• Dataset excerpt:
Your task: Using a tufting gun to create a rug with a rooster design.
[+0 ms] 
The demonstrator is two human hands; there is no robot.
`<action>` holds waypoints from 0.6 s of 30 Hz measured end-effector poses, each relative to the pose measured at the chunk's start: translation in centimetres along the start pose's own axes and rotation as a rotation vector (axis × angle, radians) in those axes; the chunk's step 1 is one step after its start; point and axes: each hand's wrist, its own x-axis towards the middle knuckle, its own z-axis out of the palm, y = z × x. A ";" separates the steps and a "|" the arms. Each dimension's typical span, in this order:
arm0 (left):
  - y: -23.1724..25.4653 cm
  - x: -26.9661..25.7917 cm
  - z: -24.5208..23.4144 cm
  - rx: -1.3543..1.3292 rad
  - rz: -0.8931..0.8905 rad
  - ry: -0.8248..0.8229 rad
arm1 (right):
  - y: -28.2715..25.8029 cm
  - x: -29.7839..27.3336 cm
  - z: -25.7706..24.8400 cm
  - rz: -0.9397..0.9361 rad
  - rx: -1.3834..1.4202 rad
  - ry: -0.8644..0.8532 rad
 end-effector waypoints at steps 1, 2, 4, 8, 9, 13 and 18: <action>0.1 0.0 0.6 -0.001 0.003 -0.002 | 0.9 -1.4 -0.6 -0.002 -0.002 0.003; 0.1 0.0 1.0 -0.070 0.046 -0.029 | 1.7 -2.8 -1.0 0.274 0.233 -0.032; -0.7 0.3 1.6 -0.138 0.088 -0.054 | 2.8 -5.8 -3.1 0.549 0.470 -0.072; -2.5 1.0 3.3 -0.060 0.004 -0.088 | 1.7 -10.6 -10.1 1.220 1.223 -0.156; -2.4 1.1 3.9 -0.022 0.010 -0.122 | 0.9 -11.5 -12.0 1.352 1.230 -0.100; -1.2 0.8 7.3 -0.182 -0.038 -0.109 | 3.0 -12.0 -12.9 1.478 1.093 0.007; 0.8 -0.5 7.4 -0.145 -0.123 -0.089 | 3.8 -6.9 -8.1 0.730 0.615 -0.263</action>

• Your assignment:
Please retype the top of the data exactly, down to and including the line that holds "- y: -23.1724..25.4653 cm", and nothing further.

• Written solution:
Your task: Using a tufting gun to create a rug with a rooster design.
[+0 ms] 
The demonstrator is two human hands; there is no robot.
`<action>` holds waypoints from 0.6 s of 30 Hz measured end-effector poses, each relative to the pose measured at the chunk's start: translation in centimetres along the start pose's own axes and rotation as a rotation vector (axis × angle, radians) in those axes; the chunk's step 1 is one step after its start; point and axes: each hand's wrist, its own x-axis towards the middle knuckle, its own z-axis out of the palm, y = z × x. A ";" separates the steps and a "|" the arms. Each dimension's typical span, in this order:
arm0 (left):
  - y: -23.1724..25.4653 cm

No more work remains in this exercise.